Okay, I will work on adding that parameter.

Great question on the default flip threshold. The code assumes an additive error model for generation of T. For example, consider t=[0.1w0 + 0.1w1 + 0.29u + e]>=0.5 where w0, w1 and u are binary; e is random error bounded by 0.1. Then, even though u's effect is stronger than W's effect on T, for data point where W0 or W1 is zero, ignoring u to predict the estimate of T always gives the correct value of T. So for those inputs, u does not affect value of T and its confounding strength on T should be considered zero. The prevalence of T (P(T=1)) is not required for estimating confounding strength, but the question remains on what should be the correct threshold (without knowing the true threshold).

In another generation model (e.g., logistic) that interprets the score as a probability, i.e., P(T=1) = f(0.1w0 + 0.1w1 + 0.29u) , even a small change in probability changes the values of T in the dataset. In that case, the flip probability is |P_u(T=1) - P_u'(T=1)|.

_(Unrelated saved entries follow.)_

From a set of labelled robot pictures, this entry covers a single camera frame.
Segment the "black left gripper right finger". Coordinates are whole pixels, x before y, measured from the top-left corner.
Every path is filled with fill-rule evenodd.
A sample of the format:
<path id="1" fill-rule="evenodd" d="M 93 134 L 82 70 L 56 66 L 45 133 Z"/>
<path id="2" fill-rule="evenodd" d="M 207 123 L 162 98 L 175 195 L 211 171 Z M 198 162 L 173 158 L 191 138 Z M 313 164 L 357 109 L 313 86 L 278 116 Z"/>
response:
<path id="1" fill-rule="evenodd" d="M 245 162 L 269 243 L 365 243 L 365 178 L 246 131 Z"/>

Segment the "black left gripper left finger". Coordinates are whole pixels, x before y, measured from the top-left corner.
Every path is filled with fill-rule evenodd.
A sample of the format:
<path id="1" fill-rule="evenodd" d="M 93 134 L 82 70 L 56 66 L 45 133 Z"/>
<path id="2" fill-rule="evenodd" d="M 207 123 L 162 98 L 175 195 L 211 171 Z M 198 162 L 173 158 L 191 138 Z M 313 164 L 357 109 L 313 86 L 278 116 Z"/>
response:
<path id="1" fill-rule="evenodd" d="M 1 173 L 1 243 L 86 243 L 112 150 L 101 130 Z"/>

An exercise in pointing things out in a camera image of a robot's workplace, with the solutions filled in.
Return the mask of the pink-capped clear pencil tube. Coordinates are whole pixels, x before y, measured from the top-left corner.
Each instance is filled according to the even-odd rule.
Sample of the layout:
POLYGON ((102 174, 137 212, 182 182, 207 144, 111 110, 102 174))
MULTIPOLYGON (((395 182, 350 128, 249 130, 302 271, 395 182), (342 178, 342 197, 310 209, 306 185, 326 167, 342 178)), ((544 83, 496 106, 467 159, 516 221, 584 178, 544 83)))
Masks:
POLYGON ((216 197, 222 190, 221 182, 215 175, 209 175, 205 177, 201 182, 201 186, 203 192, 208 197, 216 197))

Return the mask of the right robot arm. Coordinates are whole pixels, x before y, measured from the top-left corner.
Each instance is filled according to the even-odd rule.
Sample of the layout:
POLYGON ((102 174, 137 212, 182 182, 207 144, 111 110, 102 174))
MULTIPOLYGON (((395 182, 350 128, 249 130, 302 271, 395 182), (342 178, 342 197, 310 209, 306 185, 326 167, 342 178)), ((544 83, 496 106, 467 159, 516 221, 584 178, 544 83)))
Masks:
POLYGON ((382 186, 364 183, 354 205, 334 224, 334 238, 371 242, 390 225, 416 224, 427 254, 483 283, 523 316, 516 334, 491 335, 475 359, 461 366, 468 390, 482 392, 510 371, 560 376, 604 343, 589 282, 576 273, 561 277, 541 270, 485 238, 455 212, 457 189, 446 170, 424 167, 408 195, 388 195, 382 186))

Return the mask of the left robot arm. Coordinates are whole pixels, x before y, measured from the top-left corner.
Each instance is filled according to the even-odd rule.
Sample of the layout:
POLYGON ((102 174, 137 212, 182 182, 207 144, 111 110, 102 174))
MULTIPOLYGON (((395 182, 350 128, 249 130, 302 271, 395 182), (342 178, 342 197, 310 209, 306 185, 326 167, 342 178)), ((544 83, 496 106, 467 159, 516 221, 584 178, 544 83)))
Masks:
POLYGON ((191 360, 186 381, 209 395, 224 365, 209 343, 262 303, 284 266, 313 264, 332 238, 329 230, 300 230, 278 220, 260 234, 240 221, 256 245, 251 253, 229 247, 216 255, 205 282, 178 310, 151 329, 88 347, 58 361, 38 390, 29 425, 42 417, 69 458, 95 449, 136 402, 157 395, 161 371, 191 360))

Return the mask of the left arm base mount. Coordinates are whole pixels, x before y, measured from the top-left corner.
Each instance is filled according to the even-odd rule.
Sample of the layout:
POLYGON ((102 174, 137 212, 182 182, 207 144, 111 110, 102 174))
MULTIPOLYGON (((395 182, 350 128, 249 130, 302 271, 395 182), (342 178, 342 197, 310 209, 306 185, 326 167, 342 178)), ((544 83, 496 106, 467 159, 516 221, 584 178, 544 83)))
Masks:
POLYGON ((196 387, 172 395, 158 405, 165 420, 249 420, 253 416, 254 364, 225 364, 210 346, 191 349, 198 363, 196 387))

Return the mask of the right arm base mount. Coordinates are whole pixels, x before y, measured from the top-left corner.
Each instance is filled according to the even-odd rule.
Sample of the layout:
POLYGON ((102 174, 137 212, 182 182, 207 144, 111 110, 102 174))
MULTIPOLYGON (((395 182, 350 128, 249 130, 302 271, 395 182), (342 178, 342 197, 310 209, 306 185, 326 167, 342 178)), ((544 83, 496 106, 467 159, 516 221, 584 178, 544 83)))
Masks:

Perhaps we should be taking the max of these two flip probabilities, to simulate the worst case (unless the user specifies which DGP to use: additive with threshold or probabilistic). In theory, most textbooks would assume a probabilistic generation, but in practice, many decisions (actions or treatments) are threshold-based.

[james-belmonte]

This is very helpful. Thank you for explaining that.

One last question:

When kappa is inferred or declared by the user and used to simulate an unobserved confounder, the direction of confounding is not taking into account for a binary variable. The flip is 1-observed value, irrespective of what that observed value may be. So in practice if we want to hypothesize an unobserved confounder that we believe would increase the propensity towards T, the implementation does not seem to accomodate a directional assumption. Am I understanding this incorrectly? Is this by design or just a limitation of the current implementation?